[GIVEN RECORDS Boundary: Start]
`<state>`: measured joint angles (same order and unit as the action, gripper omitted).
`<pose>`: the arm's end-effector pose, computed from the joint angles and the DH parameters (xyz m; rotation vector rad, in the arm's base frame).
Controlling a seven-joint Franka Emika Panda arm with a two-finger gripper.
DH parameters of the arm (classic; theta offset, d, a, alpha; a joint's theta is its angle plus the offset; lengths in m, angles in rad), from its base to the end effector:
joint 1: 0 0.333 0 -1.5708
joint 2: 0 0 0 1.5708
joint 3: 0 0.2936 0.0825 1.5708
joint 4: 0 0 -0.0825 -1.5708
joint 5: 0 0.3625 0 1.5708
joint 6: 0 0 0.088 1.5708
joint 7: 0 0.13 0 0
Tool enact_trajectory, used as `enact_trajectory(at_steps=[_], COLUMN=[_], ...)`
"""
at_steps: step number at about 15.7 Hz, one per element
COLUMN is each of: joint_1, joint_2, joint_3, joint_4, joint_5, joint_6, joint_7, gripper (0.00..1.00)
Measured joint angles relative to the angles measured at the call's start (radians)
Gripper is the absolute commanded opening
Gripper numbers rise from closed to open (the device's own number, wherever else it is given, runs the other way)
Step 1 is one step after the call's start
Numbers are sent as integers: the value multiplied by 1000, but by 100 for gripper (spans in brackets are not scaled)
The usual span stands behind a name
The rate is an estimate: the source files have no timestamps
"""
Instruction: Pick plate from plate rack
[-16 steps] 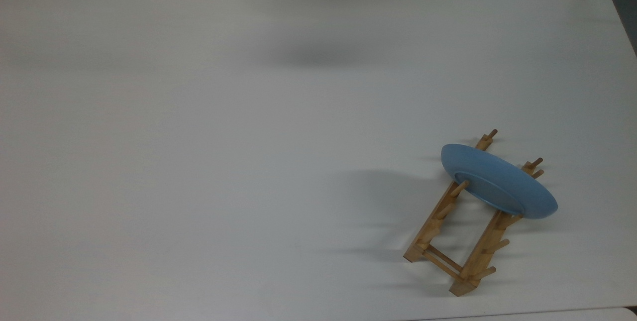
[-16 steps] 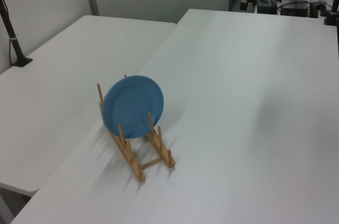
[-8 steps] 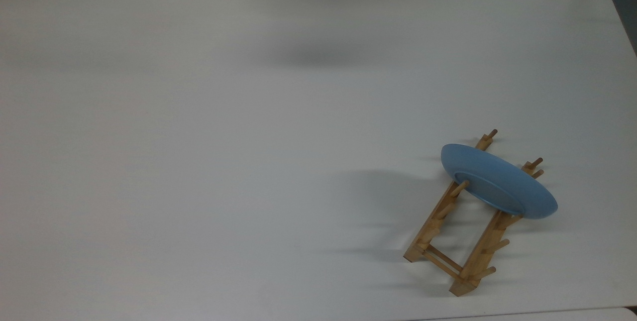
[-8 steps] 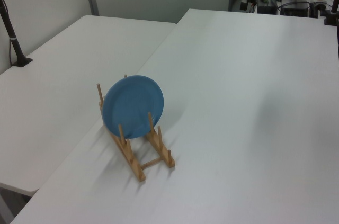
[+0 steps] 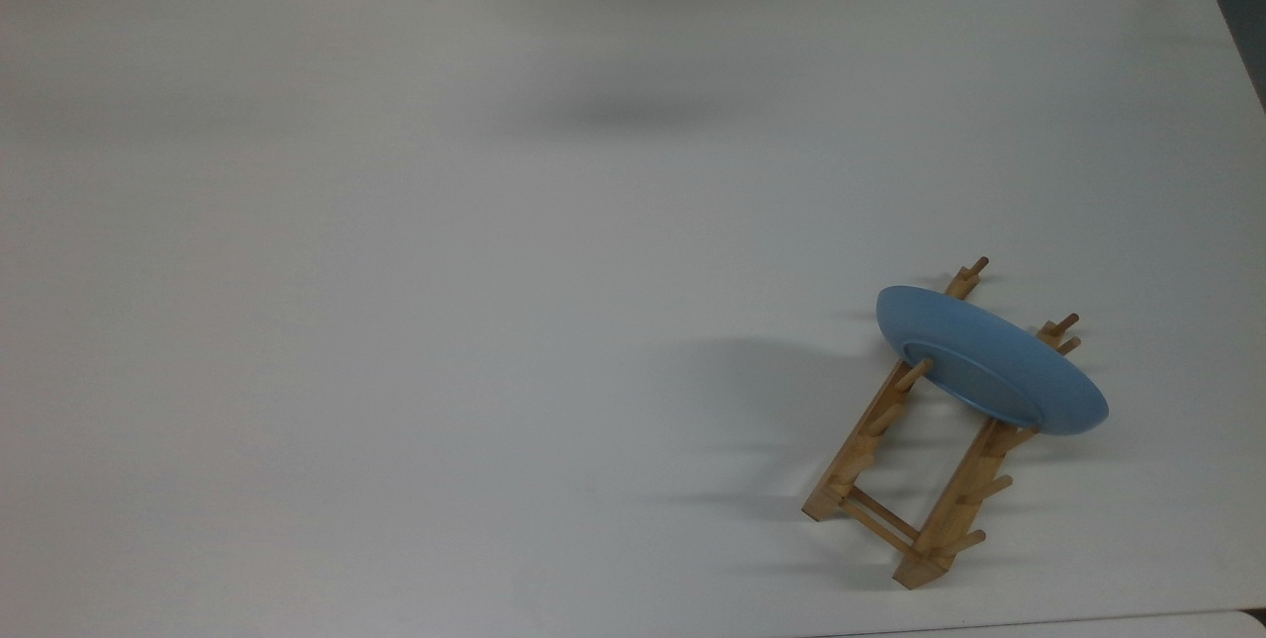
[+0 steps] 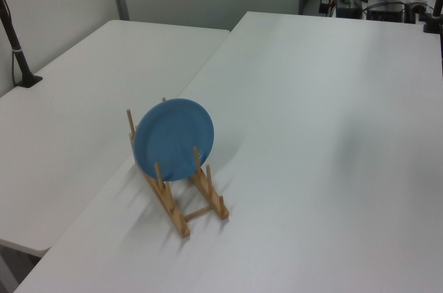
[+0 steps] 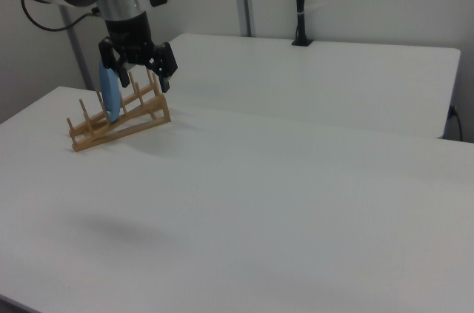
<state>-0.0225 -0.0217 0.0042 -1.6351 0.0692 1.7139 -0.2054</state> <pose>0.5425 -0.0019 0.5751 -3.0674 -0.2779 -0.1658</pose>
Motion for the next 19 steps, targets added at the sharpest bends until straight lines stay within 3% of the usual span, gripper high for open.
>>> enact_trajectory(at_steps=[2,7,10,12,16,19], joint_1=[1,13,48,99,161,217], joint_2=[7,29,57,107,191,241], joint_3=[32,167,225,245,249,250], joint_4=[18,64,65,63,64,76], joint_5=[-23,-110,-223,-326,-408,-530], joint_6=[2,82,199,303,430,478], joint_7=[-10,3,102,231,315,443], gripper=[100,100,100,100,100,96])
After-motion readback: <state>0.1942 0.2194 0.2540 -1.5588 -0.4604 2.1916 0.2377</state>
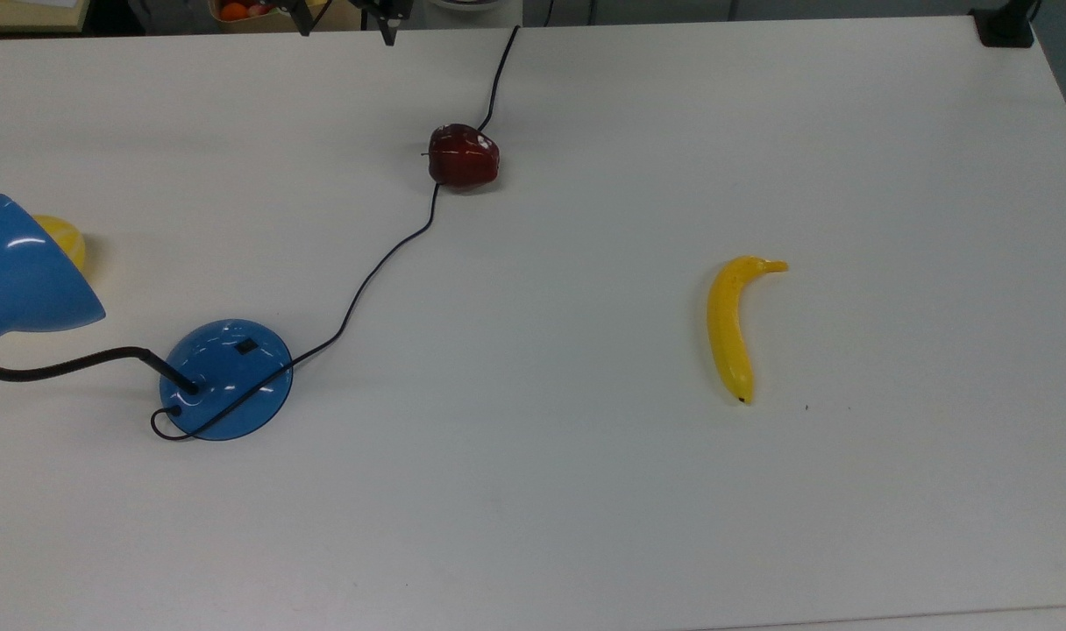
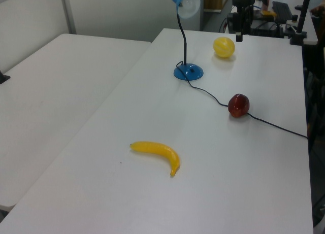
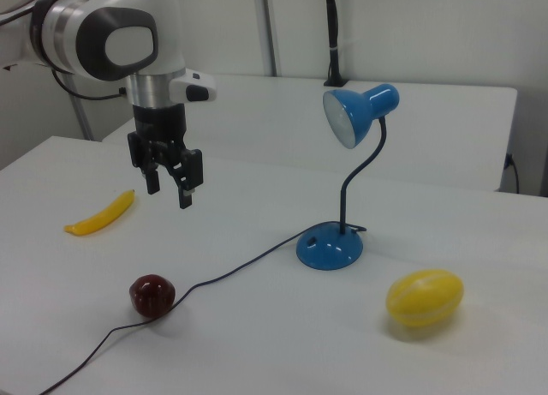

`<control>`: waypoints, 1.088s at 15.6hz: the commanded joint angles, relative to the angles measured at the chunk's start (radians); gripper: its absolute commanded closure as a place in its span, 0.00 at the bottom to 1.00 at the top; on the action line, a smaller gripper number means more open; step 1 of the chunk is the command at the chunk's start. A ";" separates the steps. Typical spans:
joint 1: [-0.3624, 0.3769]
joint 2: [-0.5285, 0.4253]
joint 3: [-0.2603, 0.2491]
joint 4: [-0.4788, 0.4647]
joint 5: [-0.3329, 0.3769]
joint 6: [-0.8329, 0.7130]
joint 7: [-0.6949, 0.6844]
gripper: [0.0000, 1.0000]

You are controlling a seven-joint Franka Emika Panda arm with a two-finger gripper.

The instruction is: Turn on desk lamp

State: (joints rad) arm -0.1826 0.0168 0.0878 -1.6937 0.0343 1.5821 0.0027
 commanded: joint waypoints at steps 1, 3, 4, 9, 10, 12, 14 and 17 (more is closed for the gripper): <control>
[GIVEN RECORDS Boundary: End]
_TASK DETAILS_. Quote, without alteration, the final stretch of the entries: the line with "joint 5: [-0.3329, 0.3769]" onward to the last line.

_RESULT OF THIS EXERCISE_.
joint 5: [-0.3329, 0.3769]
joint 6: [-0.8329, 0.7130]
joint 7: [-0.6949, 0.6844]
gripper: [0.0000, 1.0000]

You are controlling a seven-joint Franka Emika Panda arm with a two-finger gripper.

The instruction is: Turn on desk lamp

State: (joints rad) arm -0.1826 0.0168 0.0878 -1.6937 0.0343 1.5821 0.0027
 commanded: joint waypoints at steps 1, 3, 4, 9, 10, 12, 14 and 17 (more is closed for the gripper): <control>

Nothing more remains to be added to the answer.